JUST CUBANS


In 1900, Cuban meteorologists knew a big hurricane was going to strike the US.  We had our own US Weather Bureau (as it was called at the time), and since we were Americans, and Cubans were–well, Cubans–we did not believe them, even though Cubans had a great deal of real world experience with hurricanes.

The 1900 hurricane that destroyed Galveston is to date the single biggest weather disaster to strike the US.  The destruction of the city was not preventable; the massive loss of life was.  Unfortunately, arrogance trumped science and listening to people who might know what they were talking about.  It is a recurrent theme.  Congress passed a resolution stating that man-made climate change is not occurring.  I wonder when they can tell me when Tucson’s average temperature for a year will again be normal.  It has been above normal every year since 1984, and the normals have been raised 3 times.

While they are at it, perhaps these same people can tell me when Tucson will again have normal rainfall.  It isn’t just warming, it is ocean acidification, changes in rainfall patterns with floods and droughts longer lasting, and earlier springs, affecting animal life.  Two-thirds of the birds in the Christmas bird count have moved significantly northward.  Dust from Chinese pollution is falling on snow in the Rockies, leading to earlier snow melts and changes in water level.

A while back, a person challenged me to “prove” global climate change without using models.  As a scientist, and especially as a statistician, I use models as a way to depict the world.  A model is a map, and I would no sooner work without models than I would go into the wilderness without a map.

Perhaps this particular individual, who sold real estate in Phoenix, had no use for models.  After all, the mathematicians who created models for the housing market assumed that housing prices would never fall, which is a remarkably dumb assumption.  Worse, purportedly smart people believed these mathematicians.

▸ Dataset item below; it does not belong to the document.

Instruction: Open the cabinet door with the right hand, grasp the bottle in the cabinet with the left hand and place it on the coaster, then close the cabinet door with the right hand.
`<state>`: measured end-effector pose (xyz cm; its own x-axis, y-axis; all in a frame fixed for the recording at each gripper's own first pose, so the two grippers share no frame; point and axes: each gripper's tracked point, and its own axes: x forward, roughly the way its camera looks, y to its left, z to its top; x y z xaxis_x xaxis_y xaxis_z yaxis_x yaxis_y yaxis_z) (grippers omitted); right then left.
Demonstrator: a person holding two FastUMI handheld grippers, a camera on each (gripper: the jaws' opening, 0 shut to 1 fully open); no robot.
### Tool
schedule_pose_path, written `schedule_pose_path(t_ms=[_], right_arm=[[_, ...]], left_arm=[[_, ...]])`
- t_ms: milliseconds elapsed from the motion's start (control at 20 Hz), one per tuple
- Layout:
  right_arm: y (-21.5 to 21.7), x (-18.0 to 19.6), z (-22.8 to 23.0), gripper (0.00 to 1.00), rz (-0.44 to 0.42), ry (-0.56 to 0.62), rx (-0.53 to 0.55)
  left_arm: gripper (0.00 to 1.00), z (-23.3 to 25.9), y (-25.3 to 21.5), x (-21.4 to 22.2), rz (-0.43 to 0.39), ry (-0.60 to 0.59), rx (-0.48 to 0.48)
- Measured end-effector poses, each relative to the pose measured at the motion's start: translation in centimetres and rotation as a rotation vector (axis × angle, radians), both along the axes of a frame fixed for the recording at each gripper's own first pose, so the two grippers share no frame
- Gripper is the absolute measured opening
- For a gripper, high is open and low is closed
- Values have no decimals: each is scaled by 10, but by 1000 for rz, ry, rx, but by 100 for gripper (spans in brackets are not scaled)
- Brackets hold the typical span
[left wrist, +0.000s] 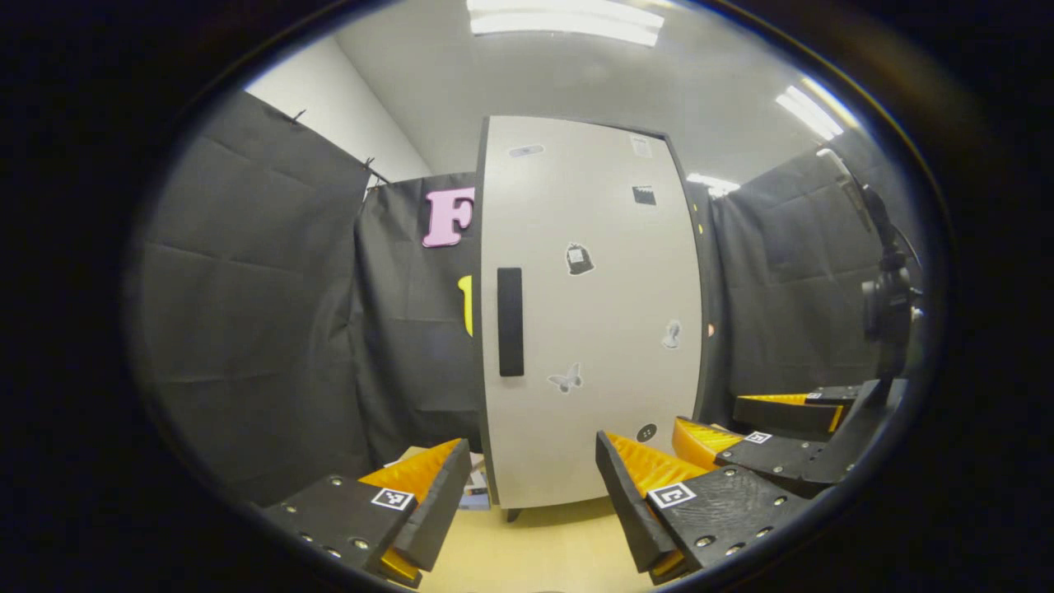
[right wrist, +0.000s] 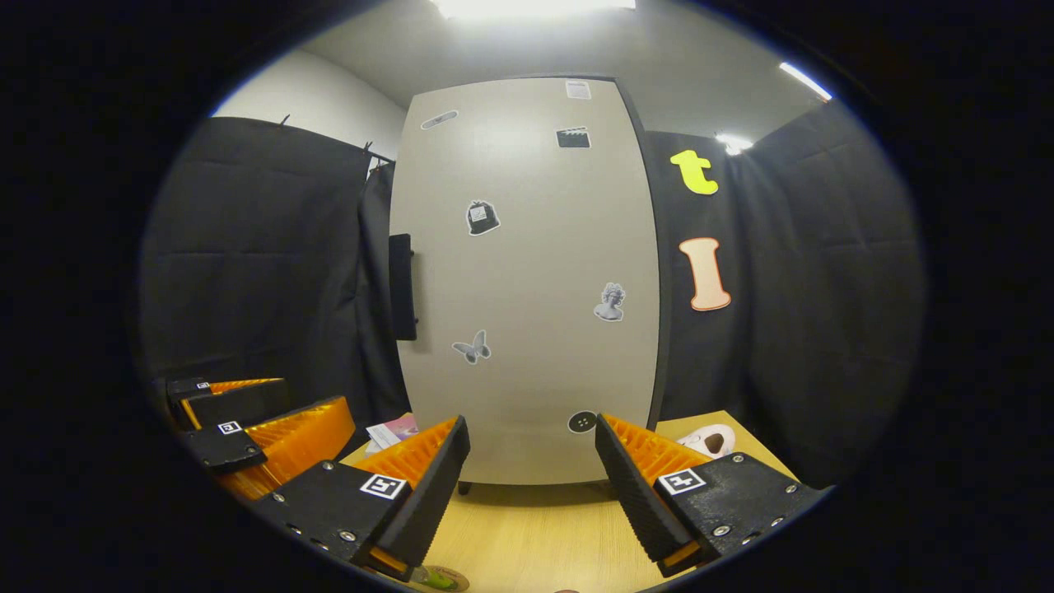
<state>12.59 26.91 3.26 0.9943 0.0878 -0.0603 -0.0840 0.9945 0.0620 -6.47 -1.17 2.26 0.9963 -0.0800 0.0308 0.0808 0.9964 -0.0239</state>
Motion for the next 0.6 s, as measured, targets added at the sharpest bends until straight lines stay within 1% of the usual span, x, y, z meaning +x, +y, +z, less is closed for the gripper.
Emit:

I work with models in statistics; I use and am familiar with at least nine different weather models for predictions.  Would we do away with models for predicting a hurricane’s path?  Maybe we will, in the new America.  After all, models are an attempt to use science, and many presidential candidates are already anti-science, even as they use aircraft, electronic devices, and the media, all of which were developed by science.  Many are alive today, like me, because of science.  To deny science is to turn back the clock, and  that deeply disturbs me.

I hope everybody noted the science used with Hurricane Irene.  The models originally had Irene hitting Florida, then progressively changed as new data came in.  This is science at its best, changing predictions in the face of new data, not being afraid to admit that the Hurricane might miss the East Coast altogether, but that it would be unlikely to do so.  Should we just hope?  Is that the new America?

Why should I have my hands tied when I am asked to prove something?  We do guess what natural phenomena will occur.  But why should we do uneducated guessing?  Are the models right?  No, they aren’t.  If anything, they are under predicting the severity of climate change.  And they might be wrong, although they have confidence intervals, which is a measure of uncertainty.  If you don’t understand confidence intervals, that is fine.  You just shouldn’t be arguing against climate change.  True scientists admit where there is uncertainty, try to define it, and draw conclusions, just as clearly as physicians tell their patients what they can expect, knowing that there is a certain degree of uncertainty.  Unfortunately, many physicians, being human, are often shocked when they learn how their brain can play tricks upon them in dealing with uncertainty.  (How many people do you need in a room before it is more likely than not that 2 have the same birthday?  Answer:  23)

If I lived on the east coast, I certainly would not be using my spiritual beliefs to predict whether a given hurricane would strike near my house.  I would be tuned into the National Weather Service and looking at what the models show–the cone of uncertainty and the probability of a hurricane’s striking me.  To do anything else would be stupid.

Since I live in this world, I am using what scientific models I can find to determine what the world will be like in the next 30 years, hopefully my lifetime.  I know these models aren’t accurate, but I believe in facts such as ice core analysis, oceanic warming, oceanic acidification, and what appear to me to be major changes in rainfall patterns, with three 500 year floods in North Dakota in the last 15 years, a prolonged drought here, and in Africa.  Perhaps I am just over worried and not scientific, but again, maybe this is all normal.  If it is, perhaps somebody could tell me when we will return to the temperatures and the rainfall that we used to have.

I just want an answer with a number, the word “years,” and a confidence interval. I don’t need any reading material.  How long?